Felipe V fue un buen rey, aunque nada brillante. Entre sus problemas fundamentales se hallaba el de ganarse el afecto y lealtad de todos los catalanes y no sólo de unos de ellos. Recordemos que entre sus reformas figuraba la fundación de las Academias. Pues bien, de las tres que en principio se establecieron, dos, la Lengua y la Historia, se instalaron en Madrid, pero una, la de Buenas Letras, fijó su residencia en Barcelona. Dentro de las reformas, en favor y no en contra de Cataluña, como también de otras regiones, como Asturias y las Vascongadas, se instala el Decreto de Nueva Planta que otorga a la industria y al comercio una plena libertad de comunicaciones. Ahora los catalanes podrán viajar a América sin tener que pasar por la Casa de Contratación. Y eso significaba la llegada libre del algodón y el envío de los tejidos resultantes que aparecen mencionados como indianas.
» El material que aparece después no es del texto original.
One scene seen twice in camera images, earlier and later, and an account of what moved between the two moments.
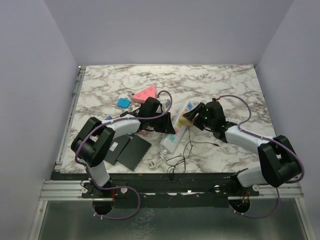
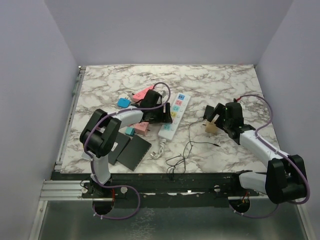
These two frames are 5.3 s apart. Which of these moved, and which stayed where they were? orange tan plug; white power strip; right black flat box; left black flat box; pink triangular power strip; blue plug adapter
Moved: orange tan plug; white power strip
Stayed: blue plug adapter; pink triangular power strip; left black flat box; right black flat box
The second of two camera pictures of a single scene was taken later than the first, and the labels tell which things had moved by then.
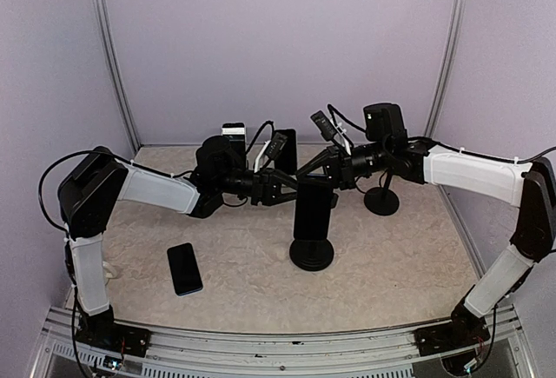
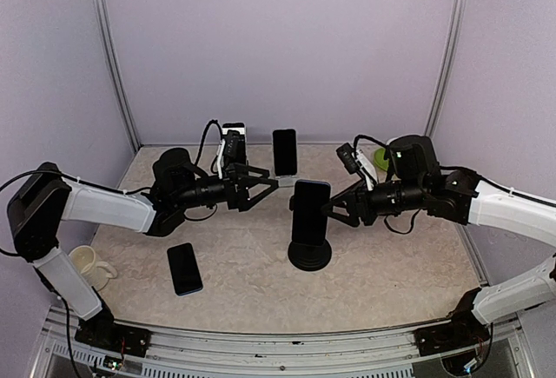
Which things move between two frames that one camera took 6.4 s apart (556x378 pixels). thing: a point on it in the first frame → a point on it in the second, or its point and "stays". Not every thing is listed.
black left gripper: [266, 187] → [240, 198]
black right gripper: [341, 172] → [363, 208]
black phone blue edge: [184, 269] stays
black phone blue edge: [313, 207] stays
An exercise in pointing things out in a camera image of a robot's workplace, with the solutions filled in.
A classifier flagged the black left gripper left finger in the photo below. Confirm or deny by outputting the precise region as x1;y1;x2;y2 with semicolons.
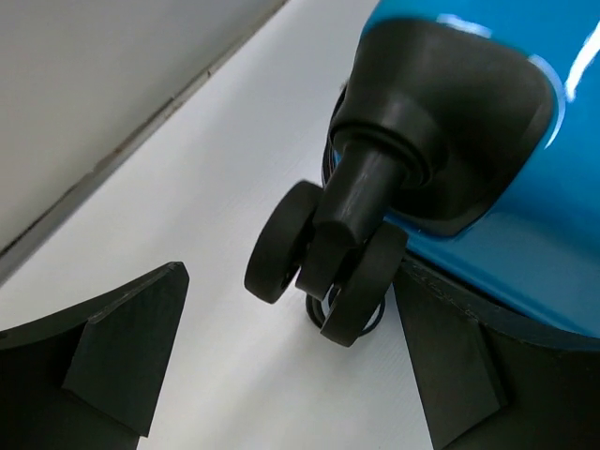
1;262;189;449

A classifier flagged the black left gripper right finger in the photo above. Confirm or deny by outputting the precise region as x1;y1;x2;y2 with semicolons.
394;264;599;449

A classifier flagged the blue kids suitcase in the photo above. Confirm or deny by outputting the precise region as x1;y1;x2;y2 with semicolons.
244;1;599;346

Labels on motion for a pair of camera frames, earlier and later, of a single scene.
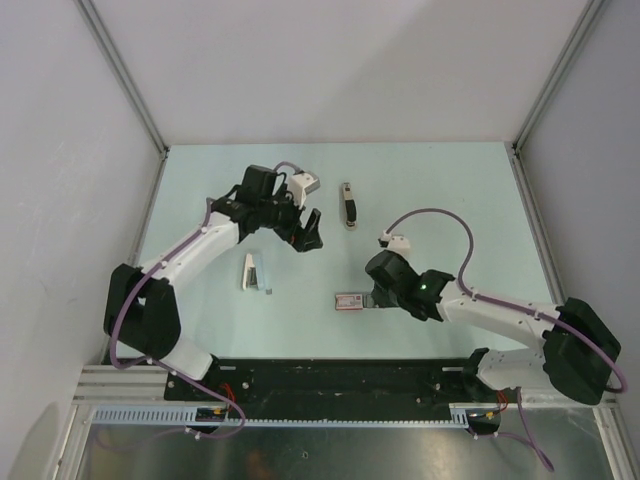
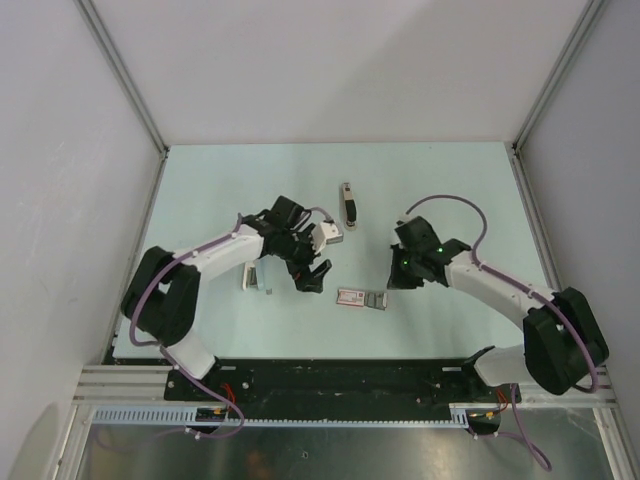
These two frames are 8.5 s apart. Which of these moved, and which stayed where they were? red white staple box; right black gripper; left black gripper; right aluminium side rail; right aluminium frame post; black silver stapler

Uno de los grandes historiadores catalanes, Campmany, llegó hace ahora más de un siglo, a la conclusión de que el Decreto de Nueva Planta fue un regalo mayor del que sus autores suponían. Durante los siglos XVIII y XIX, y hasta muy avanzado el XX, Cataluña toma las riendas de la economía española, a la que permite desarrollarse. De nuevo las dificultades sociales del siglo XX y las que se derivan de la depresión de nuestros días han venido alterar las cosas. Los políticos deberían tomar buena nota de los acontecimientos reseñados: no se trata de romper, sino de unir buscando los medios oportunos para que, de nuevo, el eje económico y cultural vuelva a ser firme. Conviene analizar bien el pasado; las obras de Vicens Vives y Ferran Soldevila están ahí para ayudarnos. Ellos veían a Cataluña desde el interior de su alma.